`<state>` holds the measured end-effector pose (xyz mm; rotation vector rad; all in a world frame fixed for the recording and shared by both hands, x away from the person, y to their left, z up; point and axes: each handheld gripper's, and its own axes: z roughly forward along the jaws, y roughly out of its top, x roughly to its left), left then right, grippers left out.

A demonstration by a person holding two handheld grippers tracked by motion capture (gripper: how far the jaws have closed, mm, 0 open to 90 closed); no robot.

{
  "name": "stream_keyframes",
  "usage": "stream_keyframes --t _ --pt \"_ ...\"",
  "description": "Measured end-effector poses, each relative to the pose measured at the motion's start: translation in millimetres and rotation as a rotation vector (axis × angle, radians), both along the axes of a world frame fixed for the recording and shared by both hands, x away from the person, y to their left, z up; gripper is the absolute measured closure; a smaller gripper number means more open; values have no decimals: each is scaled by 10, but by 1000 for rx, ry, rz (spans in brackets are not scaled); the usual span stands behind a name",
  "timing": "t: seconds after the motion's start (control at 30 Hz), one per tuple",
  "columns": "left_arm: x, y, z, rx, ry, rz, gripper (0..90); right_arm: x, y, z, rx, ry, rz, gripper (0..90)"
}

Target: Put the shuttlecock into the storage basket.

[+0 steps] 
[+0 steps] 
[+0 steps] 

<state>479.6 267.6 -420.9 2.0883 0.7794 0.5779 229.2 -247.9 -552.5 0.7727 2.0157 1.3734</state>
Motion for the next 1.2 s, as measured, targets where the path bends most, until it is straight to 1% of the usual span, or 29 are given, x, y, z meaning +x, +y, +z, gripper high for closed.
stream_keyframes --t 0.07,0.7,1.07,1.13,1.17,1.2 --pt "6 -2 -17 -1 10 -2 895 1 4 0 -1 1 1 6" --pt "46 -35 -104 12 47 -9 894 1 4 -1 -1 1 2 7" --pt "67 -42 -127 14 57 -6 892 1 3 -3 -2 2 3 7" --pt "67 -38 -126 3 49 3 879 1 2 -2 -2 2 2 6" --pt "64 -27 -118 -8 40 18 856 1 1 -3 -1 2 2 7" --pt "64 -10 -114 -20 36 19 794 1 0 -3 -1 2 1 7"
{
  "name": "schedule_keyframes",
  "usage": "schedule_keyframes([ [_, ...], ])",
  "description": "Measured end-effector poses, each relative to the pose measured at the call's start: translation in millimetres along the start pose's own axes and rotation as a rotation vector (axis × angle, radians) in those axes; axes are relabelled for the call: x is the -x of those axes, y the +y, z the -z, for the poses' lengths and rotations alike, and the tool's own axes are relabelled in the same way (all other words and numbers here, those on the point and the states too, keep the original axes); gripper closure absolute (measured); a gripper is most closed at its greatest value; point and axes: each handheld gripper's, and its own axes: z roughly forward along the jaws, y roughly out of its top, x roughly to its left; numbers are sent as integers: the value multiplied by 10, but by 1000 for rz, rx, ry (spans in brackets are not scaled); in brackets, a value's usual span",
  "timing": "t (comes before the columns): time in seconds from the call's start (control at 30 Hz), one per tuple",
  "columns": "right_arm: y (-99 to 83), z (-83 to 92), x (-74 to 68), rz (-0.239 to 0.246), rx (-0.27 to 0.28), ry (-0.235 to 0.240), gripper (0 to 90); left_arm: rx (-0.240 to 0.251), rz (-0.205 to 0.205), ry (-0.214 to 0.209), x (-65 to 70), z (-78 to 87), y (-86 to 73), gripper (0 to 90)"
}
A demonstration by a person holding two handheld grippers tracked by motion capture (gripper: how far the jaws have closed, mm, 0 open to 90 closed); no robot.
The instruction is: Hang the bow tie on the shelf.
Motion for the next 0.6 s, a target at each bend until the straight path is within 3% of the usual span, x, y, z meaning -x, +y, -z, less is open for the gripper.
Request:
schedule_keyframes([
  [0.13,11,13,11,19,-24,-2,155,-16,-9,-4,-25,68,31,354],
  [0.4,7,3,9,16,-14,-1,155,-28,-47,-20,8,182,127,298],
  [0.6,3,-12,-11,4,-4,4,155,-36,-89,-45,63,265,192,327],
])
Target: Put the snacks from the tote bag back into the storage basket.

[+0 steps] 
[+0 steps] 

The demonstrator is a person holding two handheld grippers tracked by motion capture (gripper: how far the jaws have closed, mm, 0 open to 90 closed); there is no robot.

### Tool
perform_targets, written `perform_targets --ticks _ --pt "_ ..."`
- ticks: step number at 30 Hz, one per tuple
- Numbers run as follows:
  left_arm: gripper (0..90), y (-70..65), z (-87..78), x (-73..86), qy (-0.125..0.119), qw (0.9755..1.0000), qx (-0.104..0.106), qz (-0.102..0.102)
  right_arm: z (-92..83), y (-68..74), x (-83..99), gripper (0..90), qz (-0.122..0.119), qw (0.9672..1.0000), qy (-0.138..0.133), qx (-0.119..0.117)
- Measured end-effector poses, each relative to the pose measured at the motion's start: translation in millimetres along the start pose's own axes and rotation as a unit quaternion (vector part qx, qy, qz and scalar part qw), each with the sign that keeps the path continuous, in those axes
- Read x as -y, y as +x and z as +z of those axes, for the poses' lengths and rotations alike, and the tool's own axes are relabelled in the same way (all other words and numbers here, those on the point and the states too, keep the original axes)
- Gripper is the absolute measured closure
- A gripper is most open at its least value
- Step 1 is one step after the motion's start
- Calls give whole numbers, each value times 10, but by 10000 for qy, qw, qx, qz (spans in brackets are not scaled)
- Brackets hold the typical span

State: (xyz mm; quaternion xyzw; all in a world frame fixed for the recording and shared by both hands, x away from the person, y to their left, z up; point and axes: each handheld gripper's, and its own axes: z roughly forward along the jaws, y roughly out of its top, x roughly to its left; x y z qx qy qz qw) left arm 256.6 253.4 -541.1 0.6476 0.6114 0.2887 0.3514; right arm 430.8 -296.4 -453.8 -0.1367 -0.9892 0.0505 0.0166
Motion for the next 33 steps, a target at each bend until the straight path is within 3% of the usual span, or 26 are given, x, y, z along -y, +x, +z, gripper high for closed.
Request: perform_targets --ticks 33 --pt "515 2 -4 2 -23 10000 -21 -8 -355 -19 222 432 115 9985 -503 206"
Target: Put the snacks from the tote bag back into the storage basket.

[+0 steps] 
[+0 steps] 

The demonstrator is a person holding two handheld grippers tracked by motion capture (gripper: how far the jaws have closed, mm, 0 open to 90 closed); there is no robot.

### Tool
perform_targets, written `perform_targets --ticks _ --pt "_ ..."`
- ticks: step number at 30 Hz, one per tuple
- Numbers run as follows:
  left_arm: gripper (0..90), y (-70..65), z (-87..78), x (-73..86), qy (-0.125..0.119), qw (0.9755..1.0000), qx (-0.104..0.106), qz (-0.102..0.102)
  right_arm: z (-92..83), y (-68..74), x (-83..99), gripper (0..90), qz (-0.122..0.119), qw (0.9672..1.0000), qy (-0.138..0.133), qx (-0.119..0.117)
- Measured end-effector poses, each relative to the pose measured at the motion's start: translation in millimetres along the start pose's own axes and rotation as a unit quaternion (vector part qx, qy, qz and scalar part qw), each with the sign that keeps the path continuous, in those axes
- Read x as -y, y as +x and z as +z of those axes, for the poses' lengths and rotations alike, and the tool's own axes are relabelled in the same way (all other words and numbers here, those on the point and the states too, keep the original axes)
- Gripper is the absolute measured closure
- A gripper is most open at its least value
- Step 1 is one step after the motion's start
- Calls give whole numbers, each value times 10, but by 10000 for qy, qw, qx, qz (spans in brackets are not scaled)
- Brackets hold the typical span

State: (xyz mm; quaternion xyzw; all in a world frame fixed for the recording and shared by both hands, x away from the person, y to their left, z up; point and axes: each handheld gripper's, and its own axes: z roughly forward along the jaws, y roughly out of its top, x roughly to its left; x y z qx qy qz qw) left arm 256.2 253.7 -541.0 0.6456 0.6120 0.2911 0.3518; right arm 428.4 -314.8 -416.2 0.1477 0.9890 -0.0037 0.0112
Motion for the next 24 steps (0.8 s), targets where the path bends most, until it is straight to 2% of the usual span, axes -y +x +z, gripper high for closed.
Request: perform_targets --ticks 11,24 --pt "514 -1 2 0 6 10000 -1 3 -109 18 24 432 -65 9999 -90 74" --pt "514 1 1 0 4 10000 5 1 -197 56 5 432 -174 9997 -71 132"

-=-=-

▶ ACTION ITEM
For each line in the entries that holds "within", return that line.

▶ TASK SOLUTION
Motion for the next 0.6 s, a target at each bend until the straight path is within 3% of the usual span, x, y, z meaning -x, +y, -z, less is open for the gripper.
Motion for the next 33 steps, a target at each bend until the straight path is within 3% of the usual span, or 26 are given, x, y, z along -y, +x, +z, gripper high for closed.

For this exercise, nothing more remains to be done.